Yes, it does matter. It has excellent throughput and latency for certain classes of systems, while others are impossible to build. Rust may not impose this constraint while meeting its goals.
Seems like Rust is better in every way right? I can't help but wonder why is it that Go is so much more popular when it comes to language of choice for networked and multi-threaded applications.
Yes, you have to manually insert yield points. Exactly the same as with every cooperative threading system, including Lunatic and Rust's native async/await.
Kind of feels like we need user space preemptive threading somehow.
> However, if you are doing web apps or any networking stuff, massive concurrency benefits are almost always too important to ignore
No, you will benefit from parallelism/multithreading. Why only use 1 core? Multitasking as it was once called, or "async" as it is now, is fundamentally _synchronous_ because everything still happens on one core. Just that the order of execution may be a bit wonky, which technically all code already suffers from at the microscopic level with instruction reordering and out of order execution. You almost certainly don't need multitasking unless you are writing an OS for embedded.
Even if you use N cores, you still get a massive benefit from being able to let >N threads wait on IO events simultaneously using concurrency/multitasking/async.
There's only so much a "apache" or "nginx" can do though in between io operations right? And there's only so much io per second a whole system can do. Basically, from disk to memory, maybe run a language interpreter if the site is not static, then from memory to the internet. Maybe if your pages are very dynamic and involve a lot of scripts it could be worthwhile. Do you have any numbers to back up your claim?
I don’t have a reference offhand to hard numbers, but I’ve definitely run webservers which have a significantly higher number of concurrent in-flight requests than number of cores.
Even for a static site, what you’re basically doing is
page = readFile(“foo.txt”)
response.write(page)
That’s no CPU usage at all. ~Zero time spent in process.
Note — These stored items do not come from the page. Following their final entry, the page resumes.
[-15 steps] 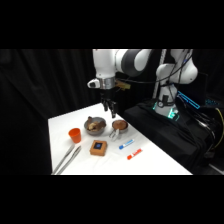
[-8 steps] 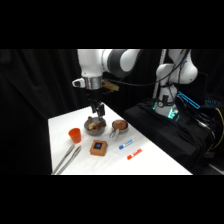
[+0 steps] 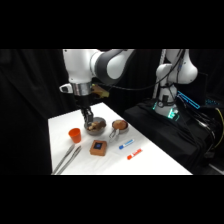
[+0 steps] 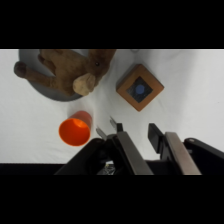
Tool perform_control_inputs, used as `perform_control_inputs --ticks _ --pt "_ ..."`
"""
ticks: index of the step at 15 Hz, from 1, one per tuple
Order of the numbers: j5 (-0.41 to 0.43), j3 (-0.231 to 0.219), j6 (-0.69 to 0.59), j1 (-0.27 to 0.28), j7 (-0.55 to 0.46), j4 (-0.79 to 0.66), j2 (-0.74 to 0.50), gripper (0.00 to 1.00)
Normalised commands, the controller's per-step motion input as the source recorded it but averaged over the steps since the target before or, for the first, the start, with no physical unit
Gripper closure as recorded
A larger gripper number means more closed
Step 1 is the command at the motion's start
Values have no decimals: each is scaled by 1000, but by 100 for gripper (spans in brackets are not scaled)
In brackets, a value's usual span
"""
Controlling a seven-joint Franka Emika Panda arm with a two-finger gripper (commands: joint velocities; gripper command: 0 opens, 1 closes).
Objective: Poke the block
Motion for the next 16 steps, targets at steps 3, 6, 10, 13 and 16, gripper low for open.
perform_control_inputs --ticks 3,6,10,13,16 --pt "-84 21 -82 35 76 172 82 98" --pt "-94 33 -9 57 94 -9 -24 100" --pt "-85 44 95 56 87 -142 -42 97" --pt "-76 39 176 38 73 -160 -8 98" --pt "-84 30 238 32 62 -118 44 99"
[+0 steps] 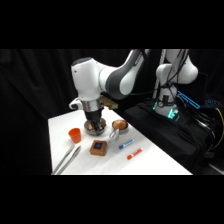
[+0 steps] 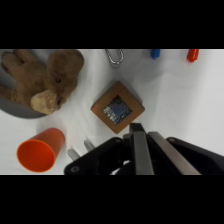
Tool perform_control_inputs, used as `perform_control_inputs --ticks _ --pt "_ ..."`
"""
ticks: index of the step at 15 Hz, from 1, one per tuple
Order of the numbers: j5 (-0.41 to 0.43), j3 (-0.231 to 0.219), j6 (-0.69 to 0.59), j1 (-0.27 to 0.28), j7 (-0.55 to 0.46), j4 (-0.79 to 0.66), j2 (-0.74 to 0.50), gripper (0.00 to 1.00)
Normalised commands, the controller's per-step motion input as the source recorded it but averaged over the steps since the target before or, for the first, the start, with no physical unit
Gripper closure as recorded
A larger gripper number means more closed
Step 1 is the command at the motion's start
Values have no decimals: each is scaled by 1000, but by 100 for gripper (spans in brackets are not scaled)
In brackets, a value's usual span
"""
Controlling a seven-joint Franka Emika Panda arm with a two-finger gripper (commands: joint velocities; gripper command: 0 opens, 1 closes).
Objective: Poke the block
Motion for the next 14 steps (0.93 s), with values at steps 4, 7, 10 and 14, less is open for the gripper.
perform_control_inputs --ticks 4,7,10,14 --pt "-108 0 254 16 50 -7 155 97" --pt "-109 -18 203 -3 24 71 191 98" --pt "-111 -24 171 -18 -3 113 178 98" --pt "-96 -12 165 -38 -38 155 176 99"
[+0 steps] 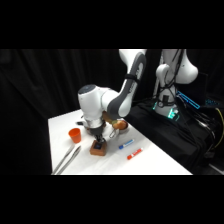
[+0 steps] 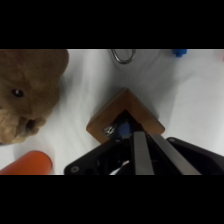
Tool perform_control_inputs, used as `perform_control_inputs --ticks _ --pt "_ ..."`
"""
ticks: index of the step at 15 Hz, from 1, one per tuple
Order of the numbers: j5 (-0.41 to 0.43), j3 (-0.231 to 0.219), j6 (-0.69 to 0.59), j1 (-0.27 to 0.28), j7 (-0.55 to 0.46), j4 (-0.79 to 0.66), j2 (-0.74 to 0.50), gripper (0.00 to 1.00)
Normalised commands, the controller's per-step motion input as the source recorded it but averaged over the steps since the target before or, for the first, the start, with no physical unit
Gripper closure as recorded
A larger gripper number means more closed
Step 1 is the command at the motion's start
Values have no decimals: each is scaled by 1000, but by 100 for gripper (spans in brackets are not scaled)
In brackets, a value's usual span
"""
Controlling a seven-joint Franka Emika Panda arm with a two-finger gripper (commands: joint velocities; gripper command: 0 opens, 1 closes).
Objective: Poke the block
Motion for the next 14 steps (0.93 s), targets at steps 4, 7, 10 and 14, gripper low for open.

All the time is spent waiting on the data to be loaded into memory from disk, and then copied from memory out onto the network. If you use concurrency for those two functions, then you can handle ~100s of in-flight requests at the same time.
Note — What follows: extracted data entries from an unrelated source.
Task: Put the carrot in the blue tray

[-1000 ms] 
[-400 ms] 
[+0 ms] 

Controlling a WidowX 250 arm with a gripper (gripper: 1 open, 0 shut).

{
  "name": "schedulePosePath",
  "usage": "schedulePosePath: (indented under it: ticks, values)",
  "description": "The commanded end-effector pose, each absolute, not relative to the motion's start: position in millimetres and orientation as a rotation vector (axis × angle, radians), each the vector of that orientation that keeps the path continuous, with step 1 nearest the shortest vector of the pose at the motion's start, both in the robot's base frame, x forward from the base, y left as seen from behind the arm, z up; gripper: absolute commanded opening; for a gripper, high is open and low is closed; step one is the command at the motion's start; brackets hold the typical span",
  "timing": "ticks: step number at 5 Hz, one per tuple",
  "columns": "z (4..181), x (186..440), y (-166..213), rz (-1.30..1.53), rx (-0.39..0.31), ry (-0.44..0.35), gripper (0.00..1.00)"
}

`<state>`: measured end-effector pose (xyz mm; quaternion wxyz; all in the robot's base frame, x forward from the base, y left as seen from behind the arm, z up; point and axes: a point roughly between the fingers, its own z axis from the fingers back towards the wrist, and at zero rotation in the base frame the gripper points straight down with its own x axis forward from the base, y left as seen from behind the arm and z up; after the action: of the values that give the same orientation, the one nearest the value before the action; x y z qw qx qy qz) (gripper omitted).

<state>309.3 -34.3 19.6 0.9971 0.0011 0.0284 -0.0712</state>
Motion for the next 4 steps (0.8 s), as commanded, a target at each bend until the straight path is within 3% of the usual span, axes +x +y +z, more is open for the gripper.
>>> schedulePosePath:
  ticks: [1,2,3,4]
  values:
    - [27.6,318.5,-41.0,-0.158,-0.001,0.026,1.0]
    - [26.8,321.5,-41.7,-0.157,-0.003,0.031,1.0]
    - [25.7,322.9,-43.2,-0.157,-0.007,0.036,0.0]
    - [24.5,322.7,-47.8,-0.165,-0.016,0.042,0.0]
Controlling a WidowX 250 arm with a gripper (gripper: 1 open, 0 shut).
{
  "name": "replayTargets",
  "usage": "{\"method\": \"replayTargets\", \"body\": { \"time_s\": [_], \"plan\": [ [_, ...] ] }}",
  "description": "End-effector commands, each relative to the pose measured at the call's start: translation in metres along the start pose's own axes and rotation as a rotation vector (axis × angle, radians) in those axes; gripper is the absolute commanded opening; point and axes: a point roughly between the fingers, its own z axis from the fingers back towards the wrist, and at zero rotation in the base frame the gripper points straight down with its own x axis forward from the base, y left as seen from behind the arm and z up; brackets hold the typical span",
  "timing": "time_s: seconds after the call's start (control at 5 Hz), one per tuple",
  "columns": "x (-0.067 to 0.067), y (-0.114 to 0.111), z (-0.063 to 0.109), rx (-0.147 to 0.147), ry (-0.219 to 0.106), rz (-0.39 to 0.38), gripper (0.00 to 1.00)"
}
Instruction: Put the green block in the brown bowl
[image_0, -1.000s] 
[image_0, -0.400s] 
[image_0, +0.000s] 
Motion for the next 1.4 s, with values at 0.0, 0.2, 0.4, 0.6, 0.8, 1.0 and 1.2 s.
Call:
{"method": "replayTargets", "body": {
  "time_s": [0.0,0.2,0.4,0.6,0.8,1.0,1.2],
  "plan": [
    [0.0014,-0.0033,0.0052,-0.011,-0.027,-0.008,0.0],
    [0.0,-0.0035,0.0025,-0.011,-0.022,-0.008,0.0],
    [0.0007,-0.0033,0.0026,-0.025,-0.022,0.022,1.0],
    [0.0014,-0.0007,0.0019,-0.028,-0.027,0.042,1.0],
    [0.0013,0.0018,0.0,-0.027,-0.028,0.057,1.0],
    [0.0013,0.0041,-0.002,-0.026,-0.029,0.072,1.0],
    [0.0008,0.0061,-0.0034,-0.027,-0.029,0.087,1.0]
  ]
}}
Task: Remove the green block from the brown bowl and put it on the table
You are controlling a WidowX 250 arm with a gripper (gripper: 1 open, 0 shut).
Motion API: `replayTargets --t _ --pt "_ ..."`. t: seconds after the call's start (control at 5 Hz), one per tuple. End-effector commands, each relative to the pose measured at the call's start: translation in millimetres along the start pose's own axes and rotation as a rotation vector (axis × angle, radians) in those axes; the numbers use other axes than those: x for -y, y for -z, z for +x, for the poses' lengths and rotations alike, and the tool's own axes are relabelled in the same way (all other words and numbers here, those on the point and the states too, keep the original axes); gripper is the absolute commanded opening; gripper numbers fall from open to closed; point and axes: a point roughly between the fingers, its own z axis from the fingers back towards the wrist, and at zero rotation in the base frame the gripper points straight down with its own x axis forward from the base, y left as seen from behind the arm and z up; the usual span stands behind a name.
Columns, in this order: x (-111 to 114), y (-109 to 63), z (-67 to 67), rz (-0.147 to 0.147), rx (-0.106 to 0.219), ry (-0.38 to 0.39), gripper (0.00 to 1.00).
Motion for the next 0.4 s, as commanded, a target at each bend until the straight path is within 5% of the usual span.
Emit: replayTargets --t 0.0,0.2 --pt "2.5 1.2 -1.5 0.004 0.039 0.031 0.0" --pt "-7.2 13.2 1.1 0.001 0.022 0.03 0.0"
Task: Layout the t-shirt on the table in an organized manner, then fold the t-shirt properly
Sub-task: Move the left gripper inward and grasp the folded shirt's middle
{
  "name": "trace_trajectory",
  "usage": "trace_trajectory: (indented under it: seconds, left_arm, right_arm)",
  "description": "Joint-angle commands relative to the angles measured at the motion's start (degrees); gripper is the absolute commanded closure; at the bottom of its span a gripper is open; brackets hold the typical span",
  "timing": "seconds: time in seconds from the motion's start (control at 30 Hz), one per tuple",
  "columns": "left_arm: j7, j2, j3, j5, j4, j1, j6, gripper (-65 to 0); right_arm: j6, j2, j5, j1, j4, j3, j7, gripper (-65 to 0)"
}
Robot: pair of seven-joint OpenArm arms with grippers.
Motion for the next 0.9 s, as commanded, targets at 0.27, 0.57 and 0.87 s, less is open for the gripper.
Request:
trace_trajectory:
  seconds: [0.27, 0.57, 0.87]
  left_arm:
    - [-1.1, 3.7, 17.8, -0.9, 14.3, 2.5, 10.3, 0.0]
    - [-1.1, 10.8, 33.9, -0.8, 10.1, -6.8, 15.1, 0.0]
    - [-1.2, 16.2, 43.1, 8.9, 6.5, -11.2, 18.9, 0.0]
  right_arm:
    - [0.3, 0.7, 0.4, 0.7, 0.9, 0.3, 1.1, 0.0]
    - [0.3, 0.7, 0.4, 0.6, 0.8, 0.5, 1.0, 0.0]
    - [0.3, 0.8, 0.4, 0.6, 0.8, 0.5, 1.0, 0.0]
That's an assumption that is repeated very often recently, and measured very rarely. Truth is that they amount of applications for which they don't work is surprisingly low. I'm working at a well known cloud provider, and lots of people would really be suprised which applications at largest scale are working fine with a thread-per-request model. 50k OS threads are not really an issue on modern server hardware. While it might not be the most efficient [1], it will not perform so bad that it causes an availaiblity impact either.
There's obviously some exceptions to that [2] - but I encourage people to measure instead of making assumptions. Unless one finds themselves in a weekly meeting about server efficiency or scaling cliffs both models probably work.
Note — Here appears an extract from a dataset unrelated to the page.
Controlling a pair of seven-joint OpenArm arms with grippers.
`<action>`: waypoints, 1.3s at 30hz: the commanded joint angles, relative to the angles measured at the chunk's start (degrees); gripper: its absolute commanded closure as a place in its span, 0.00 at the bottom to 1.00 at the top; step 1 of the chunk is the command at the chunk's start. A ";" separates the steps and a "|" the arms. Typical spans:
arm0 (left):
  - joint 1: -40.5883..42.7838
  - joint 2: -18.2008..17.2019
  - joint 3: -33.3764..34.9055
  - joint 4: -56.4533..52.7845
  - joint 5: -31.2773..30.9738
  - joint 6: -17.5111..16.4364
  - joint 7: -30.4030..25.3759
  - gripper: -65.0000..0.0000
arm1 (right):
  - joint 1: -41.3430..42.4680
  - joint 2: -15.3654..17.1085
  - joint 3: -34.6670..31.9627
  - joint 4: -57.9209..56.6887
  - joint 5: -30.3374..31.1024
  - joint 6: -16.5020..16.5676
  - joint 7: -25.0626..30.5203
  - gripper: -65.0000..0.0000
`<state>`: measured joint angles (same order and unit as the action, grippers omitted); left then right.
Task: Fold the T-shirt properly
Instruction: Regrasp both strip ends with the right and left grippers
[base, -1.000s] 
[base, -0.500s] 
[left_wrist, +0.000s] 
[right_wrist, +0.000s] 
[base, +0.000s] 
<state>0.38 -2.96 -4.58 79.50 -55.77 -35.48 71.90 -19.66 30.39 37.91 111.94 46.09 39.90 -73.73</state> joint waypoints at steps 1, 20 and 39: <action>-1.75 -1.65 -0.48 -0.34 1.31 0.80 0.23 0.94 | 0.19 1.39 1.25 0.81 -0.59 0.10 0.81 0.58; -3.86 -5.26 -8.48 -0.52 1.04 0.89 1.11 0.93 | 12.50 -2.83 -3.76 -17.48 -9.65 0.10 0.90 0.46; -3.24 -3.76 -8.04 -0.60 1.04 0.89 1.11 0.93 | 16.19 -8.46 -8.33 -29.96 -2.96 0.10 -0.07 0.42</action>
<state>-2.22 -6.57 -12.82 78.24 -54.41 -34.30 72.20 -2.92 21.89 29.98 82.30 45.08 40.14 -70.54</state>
[1] it really depends on the workload, but people might find an efficiency degradation (e.g. measured as BYTES_TRANSFERRED/CPU_CORES_USED) of 20% at a concurrency level of 1000, or maybe only at a concurrency level of 10k. Coarse-grained work items (e.g. send a large file to a socket) will show a lower degradation.
[2] Load balancers, CDN services, and e.g. chat applications which maintain a massive amount of mostly idle client connections can be such environments. They have a high amount of concurrency that needs to be managed, but less so of "active concurrency". If all clients would be active at the same time, those environments would run out of disk IO or network bandwidth far before CPU or memory become an issue.